DRIVERS who travel to the east of Slovakia and contact their boss or colleagues, or those who get sick on the highway and want to call a helpline may experience troubles when trying to call.
Some sections of Slovak highways have insufficient or virtually no signal coverage, the Sme daily wrote. Even though 99 percent of highways and dual carriageways are covered by mobile networks, on the remaining 1 percent, the signal is not working or breaks up. The regulatory office urges mobile operators to expand their coverage but they are reluctant to build new poles that would cover the last percent.
The signal breaks up at about two dozen sections which are dispersed over the highways around Slovakia, amounting to dozens or hundreds of meters, Roman Vavro of the The Regulatory Authority for Electronic Communications and Postal Services (RÚ) told Sme.

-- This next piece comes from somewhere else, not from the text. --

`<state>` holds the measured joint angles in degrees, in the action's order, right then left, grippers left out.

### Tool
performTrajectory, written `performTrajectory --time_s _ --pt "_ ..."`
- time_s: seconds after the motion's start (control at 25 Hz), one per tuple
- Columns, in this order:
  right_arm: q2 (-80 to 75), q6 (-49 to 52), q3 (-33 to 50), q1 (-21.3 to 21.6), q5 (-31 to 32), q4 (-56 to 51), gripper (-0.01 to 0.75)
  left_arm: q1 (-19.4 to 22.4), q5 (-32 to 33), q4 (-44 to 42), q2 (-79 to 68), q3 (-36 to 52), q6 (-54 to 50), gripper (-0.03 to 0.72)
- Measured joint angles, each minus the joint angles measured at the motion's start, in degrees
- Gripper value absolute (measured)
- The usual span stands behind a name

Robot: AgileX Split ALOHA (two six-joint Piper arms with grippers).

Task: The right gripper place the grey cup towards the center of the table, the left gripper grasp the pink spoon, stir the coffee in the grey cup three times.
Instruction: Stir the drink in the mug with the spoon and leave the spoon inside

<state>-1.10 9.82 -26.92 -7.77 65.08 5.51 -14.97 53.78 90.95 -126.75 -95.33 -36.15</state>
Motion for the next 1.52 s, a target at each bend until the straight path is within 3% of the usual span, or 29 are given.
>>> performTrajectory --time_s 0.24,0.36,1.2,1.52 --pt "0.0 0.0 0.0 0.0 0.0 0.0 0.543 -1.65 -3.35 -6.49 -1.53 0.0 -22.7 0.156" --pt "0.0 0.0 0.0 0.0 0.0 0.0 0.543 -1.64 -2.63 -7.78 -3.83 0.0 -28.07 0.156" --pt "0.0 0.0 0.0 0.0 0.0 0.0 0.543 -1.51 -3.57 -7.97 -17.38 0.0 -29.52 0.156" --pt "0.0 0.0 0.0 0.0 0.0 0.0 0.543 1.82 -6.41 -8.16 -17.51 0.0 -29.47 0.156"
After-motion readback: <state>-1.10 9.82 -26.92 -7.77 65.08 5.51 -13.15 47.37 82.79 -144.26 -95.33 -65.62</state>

They often come one after another, and make it impossible to call from a car. Not even the emergency line 112 works in these sections, Vavro warns.
“Signal is missing also on the bypass of Nitra where 20,000 vehicles pass daily in both directions,” Vavro says. Other troublesome sections include some around Levoča and Trnavá Hora – which is near Žiar nad Hronom, as well as some other sections.
A working group established one year ago should have solved the coverage. The regulatory office, the Transport Ministry, the National Highway Company as well as all four Slovak operators conferred on how to do away with the black-outs of call. So far, they have not agreed on anything. RÚ deems the operators’ stance very half-hearted: when offered help or proposed to use their transmitters jointly, they did not react at all. As of September, a following meeting has not been agreed upon, according to Vavro.
RÚ did not want to speculate whether finances are the main issue but recommended the mobile operators to use poles among themselves.